● TASK: Please filter the listing below and copy out the lines that hold "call".

● DATA SHOWN:
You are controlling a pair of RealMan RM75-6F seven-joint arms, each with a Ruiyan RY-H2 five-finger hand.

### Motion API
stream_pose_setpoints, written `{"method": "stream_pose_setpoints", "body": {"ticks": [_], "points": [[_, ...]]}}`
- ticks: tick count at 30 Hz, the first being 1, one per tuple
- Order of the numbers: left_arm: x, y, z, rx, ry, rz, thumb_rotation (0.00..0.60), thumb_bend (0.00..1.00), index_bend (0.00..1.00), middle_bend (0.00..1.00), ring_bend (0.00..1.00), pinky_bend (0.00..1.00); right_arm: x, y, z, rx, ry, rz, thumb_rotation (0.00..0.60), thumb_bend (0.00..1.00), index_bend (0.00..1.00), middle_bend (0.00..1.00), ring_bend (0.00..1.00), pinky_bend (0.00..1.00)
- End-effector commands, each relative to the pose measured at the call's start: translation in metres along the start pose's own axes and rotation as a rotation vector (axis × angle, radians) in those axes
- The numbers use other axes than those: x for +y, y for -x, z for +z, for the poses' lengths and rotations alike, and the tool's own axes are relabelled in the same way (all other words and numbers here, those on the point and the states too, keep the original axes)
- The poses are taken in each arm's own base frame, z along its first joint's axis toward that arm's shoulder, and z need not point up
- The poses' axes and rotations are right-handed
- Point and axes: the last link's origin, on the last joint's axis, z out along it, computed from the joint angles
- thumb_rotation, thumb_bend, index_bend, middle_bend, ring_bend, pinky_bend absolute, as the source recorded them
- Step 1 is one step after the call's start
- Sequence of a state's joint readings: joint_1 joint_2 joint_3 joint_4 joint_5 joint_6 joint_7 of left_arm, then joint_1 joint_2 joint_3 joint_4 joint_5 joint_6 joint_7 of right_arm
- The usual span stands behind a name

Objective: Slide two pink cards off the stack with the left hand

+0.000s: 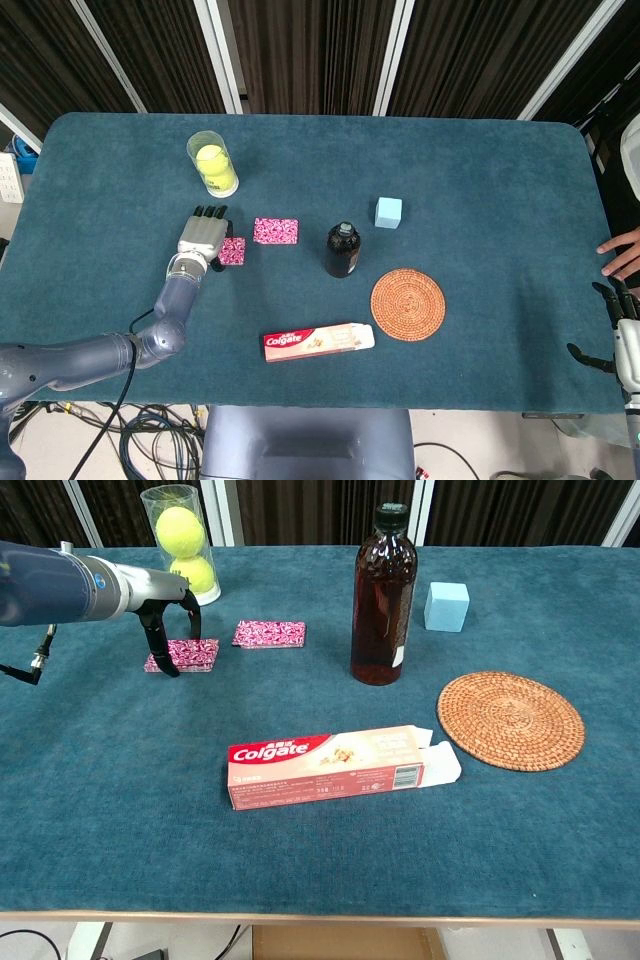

● YOUR SOLUTION:
- End-effector commands, each relative to the pose measured at the call's start: translation in metres along the start pose's own axes and rotation as a rotation vector (axis × angle, radians) in those axes
- Step 1 is one step after the call's start

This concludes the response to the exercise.